■ **WHAT IS REQUIRED**: Copy out each line of the data that holds the string "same".

[AVAILABLE DATA Boundary: Start]

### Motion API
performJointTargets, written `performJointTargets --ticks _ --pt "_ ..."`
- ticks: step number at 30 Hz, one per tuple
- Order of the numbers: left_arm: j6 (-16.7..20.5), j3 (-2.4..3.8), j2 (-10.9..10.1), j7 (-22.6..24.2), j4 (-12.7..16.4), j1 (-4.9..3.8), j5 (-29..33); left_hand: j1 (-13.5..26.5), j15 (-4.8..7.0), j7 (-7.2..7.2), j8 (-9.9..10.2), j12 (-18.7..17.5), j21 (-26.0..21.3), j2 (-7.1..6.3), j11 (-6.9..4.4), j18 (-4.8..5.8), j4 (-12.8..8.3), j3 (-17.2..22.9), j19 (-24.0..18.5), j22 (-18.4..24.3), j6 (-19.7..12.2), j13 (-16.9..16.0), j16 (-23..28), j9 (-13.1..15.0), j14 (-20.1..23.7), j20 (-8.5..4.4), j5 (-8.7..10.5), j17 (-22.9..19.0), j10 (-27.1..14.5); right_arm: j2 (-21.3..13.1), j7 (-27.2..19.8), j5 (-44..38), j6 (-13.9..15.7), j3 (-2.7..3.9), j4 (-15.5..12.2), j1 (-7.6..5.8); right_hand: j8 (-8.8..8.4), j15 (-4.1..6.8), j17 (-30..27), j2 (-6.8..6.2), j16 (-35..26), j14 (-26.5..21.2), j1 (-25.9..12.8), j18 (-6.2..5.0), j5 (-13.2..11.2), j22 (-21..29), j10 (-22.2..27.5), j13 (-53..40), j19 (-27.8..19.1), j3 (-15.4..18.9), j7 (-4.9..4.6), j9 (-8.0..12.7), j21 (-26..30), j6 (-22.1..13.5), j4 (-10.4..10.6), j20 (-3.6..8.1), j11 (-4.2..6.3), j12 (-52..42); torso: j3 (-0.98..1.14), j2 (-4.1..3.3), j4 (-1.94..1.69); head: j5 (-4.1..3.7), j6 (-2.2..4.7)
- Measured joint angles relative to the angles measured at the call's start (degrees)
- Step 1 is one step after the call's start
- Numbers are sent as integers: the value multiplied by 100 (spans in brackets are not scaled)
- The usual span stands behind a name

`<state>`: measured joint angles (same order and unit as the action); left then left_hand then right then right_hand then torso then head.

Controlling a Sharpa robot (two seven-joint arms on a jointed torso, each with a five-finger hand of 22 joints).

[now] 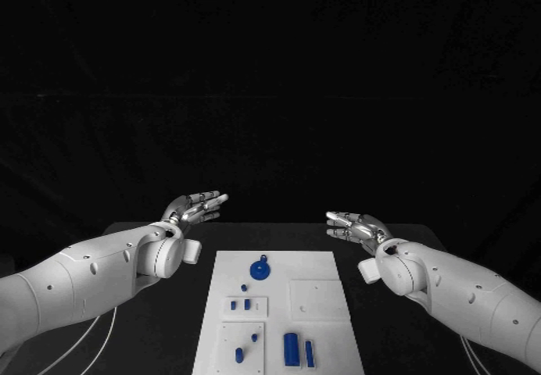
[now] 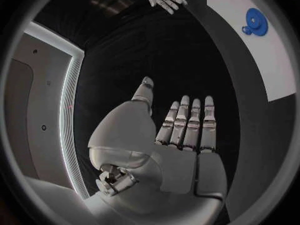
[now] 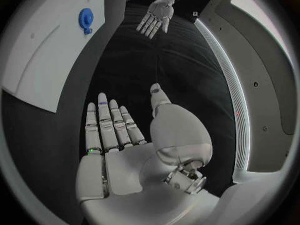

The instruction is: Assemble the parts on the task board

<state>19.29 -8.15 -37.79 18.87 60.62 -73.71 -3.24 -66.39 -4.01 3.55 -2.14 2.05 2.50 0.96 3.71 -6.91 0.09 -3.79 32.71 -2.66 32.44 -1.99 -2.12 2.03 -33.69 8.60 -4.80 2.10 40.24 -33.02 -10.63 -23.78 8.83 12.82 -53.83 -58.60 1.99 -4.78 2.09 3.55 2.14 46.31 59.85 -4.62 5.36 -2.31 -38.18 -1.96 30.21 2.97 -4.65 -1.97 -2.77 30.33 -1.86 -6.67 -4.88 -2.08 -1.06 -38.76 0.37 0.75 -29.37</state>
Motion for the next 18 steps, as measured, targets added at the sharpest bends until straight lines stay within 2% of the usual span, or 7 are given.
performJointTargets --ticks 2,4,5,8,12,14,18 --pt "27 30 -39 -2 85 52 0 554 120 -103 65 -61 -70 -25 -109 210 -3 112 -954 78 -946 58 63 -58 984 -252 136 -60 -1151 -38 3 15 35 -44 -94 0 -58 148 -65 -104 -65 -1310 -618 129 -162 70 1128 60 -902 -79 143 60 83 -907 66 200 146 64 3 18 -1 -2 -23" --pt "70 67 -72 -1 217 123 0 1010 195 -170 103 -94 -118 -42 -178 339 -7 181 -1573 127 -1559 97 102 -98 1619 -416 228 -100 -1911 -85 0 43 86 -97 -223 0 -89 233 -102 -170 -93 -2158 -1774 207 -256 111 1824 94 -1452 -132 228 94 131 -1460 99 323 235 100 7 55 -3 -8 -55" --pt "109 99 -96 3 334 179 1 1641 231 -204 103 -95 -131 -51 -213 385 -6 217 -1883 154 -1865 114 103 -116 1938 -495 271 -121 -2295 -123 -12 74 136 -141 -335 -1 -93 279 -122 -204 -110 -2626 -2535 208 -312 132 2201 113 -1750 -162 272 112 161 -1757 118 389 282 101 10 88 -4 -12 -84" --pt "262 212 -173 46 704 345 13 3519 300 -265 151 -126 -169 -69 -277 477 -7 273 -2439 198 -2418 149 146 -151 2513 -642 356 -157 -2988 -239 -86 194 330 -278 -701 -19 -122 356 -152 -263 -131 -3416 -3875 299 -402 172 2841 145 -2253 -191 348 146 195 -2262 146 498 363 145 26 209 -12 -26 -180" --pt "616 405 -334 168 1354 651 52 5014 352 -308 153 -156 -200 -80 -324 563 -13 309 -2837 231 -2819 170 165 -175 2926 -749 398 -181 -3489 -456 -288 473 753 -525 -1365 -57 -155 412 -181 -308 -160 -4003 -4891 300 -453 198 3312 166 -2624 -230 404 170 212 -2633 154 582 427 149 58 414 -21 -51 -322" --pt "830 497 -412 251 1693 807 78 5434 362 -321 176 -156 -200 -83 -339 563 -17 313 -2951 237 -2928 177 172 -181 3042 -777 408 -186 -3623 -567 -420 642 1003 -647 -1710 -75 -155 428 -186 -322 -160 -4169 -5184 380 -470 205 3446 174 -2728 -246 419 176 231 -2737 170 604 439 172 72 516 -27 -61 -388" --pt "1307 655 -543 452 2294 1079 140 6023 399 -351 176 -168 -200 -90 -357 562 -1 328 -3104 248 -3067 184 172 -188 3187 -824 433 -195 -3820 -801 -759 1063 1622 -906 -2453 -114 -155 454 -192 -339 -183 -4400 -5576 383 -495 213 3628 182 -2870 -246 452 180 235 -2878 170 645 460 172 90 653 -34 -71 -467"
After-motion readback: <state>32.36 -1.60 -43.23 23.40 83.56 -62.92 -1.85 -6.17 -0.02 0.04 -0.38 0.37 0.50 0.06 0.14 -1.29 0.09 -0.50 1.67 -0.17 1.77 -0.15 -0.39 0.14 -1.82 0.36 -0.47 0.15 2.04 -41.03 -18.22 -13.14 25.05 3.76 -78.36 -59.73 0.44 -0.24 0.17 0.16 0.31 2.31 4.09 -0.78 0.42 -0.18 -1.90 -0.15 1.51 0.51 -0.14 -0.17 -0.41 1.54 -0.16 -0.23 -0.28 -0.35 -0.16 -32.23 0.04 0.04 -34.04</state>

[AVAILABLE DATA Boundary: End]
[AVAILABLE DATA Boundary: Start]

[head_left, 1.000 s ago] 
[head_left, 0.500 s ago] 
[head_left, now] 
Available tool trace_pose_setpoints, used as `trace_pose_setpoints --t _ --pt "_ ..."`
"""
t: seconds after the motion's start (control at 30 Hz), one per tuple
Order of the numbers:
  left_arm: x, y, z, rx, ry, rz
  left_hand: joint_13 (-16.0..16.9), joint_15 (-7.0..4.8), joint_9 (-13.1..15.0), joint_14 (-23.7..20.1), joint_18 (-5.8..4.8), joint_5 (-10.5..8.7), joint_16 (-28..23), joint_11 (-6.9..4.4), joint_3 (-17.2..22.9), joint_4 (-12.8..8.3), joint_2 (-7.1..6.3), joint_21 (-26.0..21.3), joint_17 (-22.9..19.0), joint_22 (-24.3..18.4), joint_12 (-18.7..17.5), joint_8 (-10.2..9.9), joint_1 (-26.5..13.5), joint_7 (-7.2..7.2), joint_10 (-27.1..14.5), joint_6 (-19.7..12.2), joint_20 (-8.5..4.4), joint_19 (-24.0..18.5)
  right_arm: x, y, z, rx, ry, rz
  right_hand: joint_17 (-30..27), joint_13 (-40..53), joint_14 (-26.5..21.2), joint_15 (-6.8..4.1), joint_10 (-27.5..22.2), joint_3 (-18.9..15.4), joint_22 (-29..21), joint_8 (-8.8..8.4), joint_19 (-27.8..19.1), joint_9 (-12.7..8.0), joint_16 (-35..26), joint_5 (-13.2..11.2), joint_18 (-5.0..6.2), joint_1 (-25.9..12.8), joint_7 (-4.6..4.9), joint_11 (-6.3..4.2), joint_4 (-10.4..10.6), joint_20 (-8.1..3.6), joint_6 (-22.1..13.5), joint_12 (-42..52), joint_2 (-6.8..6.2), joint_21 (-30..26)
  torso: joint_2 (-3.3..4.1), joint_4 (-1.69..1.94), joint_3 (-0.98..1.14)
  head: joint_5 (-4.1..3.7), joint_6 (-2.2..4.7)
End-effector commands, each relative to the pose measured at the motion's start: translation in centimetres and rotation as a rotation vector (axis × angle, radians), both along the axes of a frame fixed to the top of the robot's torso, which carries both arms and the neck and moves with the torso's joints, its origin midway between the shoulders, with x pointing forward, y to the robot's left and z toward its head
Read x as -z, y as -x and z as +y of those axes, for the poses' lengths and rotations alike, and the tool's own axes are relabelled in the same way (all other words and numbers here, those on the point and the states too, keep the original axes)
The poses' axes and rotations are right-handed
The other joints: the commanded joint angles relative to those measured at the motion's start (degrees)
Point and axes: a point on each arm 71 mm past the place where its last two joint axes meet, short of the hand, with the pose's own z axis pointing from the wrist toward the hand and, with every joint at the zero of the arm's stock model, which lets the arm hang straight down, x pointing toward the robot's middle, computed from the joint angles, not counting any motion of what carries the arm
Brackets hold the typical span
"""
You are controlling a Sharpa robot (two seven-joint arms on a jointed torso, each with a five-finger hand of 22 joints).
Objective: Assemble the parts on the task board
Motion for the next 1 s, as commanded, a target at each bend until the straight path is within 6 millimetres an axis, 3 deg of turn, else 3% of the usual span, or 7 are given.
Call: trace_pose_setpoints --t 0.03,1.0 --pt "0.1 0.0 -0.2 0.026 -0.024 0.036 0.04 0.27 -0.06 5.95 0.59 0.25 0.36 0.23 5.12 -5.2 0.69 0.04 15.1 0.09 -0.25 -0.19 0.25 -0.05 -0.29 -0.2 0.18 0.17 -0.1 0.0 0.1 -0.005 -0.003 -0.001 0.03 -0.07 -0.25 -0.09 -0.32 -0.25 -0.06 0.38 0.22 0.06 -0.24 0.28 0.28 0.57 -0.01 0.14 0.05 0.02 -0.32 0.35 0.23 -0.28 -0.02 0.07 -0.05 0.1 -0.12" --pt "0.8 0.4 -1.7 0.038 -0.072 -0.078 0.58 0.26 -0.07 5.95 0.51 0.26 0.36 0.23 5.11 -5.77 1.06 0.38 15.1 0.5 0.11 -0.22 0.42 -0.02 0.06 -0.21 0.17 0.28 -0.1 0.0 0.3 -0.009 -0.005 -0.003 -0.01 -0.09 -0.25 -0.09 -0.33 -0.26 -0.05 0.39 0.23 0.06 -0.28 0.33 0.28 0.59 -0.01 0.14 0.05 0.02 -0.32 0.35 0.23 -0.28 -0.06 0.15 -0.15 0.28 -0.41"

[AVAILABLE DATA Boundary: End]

■ **FINISHED TASK**:
`<state>`: measured joint angles (same order and unit as the action); left then left_hand then right then right_hand then torso then head.
Read x as -z, y as -x and z as +y of those axes, for the poses' lengths and rotations alike, and the tool's own axes are relabelled in the same way (all other words and numbers here, those on the point and the states too, keep the original axes)

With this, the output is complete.